A menina de 10 anos foi submetida a um aborto garantido por lei em casos de estupro, risco de vida para a mãe e anencefalia do feto

A ministra Damares Alves. Foto: Valter Campanato/Agência Brasil

A ministra Damares Alves. Foto: Valter Campanato/Agência Brasil

Política

A ministra da Mulher, Família e Direitos Humanos, Damares Alves, disse que a menina que engravidou após sofrer estupro do tio dos seis aos dez anos, no Espírito Santo, deveria ter levado a gravidez adiante e feito uma cesárea. A declaração foi dada durante participação da ministra no programa “Conversa com Bial”, da TV Globo, na madrugada da sexta-feira 18.

 

“Os médicos do Espírito Santo não queriam fazer o aborto, eles estavam dispostos a fazer uma antecipação de parto. Seriam mais duas semanas, não era ir até o nono mês, a criança [não iria] ficar nove meses grávida. Mais duas semanas e poderia ter sido feito uma cirurgia cesárea nessa menina, tiraria a criança, colocaria em uma incubadora e se sobrevivesse, sobreviveu. Se não, teve uma morte digna”, declarou.

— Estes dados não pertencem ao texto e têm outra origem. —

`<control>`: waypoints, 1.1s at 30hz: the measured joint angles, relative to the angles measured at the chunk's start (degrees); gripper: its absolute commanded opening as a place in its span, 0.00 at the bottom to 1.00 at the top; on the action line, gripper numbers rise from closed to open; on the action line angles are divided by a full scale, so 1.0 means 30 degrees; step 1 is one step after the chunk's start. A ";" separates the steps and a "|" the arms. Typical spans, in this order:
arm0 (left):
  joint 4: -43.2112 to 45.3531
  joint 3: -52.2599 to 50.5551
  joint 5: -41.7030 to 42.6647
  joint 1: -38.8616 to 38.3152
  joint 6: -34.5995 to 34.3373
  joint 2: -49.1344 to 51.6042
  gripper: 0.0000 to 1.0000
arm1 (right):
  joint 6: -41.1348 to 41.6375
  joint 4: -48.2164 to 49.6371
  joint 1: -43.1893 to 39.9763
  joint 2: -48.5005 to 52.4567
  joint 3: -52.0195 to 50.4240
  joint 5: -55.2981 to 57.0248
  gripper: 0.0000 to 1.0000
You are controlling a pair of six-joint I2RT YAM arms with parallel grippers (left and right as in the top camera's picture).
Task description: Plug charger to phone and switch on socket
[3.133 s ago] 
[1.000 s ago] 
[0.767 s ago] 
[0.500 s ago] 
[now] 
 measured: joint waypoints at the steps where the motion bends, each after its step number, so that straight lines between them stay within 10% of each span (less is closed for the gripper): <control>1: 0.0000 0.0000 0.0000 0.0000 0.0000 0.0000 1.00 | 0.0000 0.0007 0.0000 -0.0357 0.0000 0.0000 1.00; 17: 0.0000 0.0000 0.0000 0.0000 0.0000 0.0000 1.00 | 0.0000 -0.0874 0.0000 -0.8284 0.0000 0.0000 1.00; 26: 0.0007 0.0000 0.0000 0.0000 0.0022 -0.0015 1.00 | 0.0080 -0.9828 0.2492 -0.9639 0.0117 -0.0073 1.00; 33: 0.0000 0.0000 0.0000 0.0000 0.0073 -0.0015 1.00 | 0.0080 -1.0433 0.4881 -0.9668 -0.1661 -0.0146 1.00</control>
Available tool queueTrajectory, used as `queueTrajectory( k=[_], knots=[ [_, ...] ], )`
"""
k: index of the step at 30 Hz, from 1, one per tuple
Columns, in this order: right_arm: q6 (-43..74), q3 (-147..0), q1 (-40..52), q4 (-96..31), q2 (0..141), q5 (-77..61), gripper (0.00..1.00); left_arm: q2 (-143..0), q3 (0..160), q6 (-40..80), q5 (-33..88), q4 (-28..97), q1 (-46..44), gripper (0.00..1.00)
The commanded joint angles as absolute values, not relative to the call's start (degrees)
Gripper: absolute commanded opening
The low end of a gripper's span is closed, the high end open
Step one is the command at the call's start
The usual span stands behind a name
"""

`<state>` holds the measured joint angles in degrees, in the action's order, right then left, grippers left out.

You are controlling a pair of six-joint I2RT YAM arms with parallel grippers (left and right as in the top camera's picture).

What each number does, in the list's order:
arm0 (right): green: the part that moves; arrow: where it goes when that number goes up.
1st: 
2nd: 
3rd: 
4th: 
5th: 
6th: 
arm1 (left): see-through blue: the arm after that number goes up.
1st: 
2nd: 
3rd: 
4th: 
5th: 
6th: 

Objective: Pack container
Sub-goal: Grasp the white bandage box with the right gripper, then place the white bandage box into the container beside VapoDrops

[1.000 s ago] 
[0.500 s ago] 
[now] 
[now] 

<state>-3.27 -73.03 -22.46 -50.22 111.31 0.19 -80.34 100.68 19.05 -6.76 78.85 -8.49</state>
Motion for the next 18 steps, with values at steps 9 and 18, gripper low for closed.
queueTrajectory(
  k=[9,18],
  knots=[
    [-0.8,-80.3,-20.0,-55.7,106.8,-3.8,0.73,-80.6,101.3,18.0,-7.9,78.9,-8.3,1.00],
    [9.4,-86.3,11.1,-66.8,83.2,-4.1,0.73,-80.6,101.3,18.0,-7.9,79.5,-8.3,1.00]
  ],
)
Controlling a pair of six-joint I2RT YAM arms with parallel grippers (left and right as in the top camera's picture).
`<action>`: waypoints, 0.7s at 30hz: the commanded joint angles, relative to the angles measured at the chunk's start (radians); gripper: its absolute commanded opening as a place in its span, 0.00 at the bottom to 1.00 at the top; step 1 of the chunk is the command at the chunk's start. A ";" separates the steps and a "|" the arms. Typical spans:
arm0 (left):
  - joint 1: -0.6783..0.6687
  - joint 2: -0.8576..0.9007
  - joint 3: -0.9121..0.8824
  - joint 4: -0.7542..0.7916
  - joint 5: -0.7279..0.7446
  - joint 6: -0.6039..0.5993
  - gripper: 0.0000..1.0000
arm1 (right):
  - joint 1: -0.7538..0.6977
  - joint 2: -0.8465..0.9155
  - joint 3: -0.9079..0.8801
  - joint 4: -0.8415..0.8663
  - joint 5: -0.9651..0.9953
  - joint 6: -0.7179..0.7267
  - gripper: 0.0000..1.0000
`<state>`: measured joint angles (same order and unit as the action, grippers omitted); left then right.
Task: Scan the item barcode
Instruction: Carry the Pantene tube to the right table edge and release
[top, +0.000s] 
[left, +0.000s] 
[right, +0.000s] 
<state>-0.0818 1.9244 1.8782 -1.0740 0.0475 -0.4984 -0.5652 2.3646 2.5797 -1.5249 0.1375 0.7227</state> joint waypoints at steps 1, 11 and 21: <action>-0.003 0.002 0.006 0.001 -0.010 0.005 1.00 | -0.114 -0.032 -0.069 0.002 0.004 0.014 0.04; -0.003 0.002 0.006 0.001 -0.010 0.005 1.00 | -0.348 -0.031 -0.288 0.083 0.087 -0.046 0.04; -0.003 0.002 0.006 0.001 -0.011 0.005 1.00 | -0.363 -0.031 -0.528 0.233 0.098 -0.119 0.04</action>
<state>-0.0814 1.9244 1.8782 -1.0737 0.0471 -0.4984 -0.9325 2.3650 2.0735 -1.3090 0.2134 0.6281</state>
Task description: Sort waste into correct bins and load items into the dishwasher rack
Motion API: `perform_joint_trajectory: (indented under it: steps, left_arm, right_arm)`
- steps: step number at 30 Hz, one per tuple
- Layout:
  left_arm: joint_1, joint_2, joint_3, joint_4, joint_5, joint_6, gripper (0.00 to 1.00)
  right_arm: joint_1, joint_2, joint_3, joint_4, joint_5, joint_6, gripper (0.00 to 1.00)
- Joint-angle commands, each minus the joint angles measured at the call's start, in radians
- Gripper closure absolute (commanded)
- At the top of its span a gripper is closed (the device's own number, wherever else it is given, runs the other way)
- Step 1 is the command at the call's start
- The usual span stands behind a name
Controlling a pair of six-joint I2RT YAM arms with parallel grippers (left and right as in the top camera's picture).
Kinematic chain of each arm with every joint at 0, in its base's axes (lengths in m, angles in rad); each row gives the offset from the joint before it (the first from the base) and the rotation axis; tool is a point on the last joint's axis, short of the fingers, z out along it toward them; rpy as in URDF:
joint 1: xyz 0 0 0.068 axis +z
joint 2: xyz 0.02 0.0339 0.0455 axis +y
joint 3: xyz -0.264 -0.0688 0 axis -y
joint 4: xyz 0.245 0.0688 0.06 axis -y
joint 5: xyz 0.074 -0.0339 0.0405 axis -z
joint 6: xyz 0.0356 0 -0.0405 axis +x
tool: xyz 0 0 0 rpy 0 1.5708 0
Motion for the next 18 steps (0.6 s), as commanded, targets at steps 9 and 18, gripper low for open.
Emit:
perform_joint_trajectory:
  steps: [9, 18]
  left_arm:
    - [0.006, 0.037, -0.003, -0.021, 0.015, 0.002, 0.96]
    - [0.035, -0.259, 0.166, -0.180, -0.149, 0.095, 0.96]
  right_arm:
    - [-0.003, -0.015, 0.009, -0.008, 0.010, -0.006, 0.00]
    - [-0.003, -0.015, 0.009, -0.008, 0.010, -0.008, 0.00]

Para conseguir o aborto legal, previsto em lei em casos de estupro, risco de vida para a mãe e anencefalia do feto, a criança teve de ser levada para Recife (PE). O procedimento foi realizado no Centro Integrado de Saúde Amaury de Medeiros (Cisam), depois de ser negado pelo Hospital Universitário de Vitória.

O aborto foi realizado pelo Dr. Olímpio Moraes Filho, após autorização do juiz Antonio Moreira Fernandes, da Vara de Infância e da Juventude de São Mateus (ES).

No dia do procedimento, grupos de militantes antiaborto protestaram em frente à unidade hospitalar. Dois assessores do ministério de Damares são suspeitos de terem vazado a identidade e a localização da menina e estão sob investigação. No entanto, a ministra disse botar a mão no fogo de que não foram eles os responsáveis pelo delito.